Not really, because Google and Facebook will also fight any accusation tooth
and nail in the courts and through lobbying. The case must be very well
documented and defended.

I'm not saying you're wrong, but it's too early to tell.

------
fimdomeio
The whole thing looked a bit strange to me. First the interview started with a
basic presentation of who Edward Snowden is and what he did... at the
Websummit.

His talk brought nothing new if you follow him, maybe it brought attention to
the issues to a wider public (it was all over the news in Portugal).

On the other hand I feel his presence could serve to white wash the whole
thing.
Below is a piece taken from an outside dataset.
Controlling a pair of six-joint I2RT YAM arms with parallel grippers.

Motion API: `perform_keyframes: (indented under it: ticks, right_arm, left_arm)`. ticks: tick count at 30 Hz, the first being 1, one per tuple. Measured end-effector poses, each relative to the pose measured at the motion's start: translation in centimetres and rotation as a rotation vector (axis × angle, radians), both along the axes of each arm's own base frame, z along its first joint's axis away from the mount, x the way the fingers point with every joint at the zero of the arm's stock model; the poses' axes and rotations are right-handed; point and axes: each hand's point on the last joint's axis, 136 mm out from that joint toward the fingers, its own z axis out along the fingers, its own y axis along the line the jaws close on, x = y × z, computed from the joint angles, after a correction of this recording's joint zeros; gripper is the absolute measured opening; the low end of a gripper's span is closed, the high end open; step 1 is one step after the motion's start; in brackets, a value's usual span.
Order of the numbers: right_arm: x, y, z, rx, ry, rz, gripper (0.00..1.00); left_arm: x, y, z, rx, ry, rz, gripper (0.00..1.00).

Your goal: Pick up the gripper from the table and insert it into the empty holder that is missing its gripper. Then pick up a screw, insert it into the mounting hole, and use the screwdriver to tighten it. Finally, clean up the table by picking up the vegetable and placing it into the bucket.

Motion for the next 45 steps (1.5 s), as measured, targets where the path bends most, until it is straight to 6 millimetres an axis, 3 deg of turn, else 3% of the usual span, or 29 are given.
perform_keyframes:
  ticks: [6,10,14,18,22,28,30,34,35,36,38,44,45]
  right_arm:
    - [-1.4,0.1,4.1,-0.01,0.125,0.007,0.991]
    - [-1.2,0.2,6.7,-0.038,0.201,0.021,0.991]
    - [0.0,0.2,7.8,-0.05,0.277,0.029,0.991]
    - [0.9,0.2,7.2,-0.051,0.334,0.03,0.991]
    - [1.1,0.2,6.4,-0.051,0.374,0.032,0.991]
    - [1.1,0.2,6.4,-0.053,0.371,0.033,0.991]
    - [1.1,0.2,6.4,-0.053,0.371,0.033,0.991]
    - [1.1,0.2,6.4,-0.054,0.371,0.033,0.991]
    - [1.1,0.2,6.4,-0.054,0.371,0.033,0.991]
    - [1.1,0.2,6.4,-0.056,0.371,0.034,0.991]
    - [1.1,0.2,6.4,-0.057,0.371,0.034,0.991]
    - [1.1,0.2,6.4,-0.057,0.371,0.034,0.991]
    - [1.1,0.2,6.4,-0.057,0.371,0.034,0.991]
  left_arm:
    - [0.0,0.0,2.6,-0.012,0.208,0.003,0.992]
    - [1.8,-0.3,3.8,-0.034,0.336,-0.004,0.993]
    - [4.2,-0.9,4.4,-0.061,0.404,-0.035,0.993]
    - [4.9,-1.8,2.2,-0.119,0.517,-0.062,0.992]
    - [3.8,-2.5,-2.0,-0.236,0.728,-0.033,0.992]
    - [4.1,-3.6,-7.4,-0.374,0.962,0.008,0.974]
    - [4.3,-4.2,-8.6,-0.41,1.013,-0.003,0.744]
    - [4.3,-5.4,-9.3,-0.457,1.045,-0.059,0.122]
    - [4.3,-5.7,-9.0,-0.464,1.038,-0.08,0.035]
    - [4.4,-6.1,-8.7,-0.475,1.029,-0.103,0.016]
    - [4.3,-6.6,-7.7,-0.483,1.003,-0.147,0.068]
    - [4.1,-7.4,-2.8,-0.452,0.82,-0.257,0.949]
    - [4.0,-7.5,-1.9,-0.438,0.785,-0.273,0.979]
How many companies represented there would be out of business if they
embraced Snoden's beliefs?

------
dhimes
Tracking needs to be illegal. Period. As long as it's legal, even
conditionally, we will be playing whack-a-mole. There's a helluva lot of trash
on the internet that's there _only_ because somebody is trying to game the
advertising industry.

If you allow conditional tracking, and invite workarounds, we are in a race to
the bottom. Ethical players are caught in a position of play dirty or die.
When growth/profits sag a bit, they will have no riposte to the board member
who questions their unwillingness to engage in cutting-edge gamesmanship to
get around the law.

On the other hand, if you make it strictly illegal, and make the penalty an
_existential threat_ to the company, then everybody can play a fair game. The
board member who pressures the company to do such things will be putting the
company at risk, and the ethical folks have their response.

Advertisers don't need to track people. They don't need our personal
information.

Case-in-point: Alphabet just bough Fitbit. Fitbit knows your _most intimate
details._ They know when you sleep, when you are awake, where you are. They
know when you go up and down stairs. I'm guessing they have a pretty good idea
of when you make love, where you make love, and with whom (if you're both
wearing). And they just sold their data-collection to a company that _exists_
to exploit your data.

This needs to be stopped. Now.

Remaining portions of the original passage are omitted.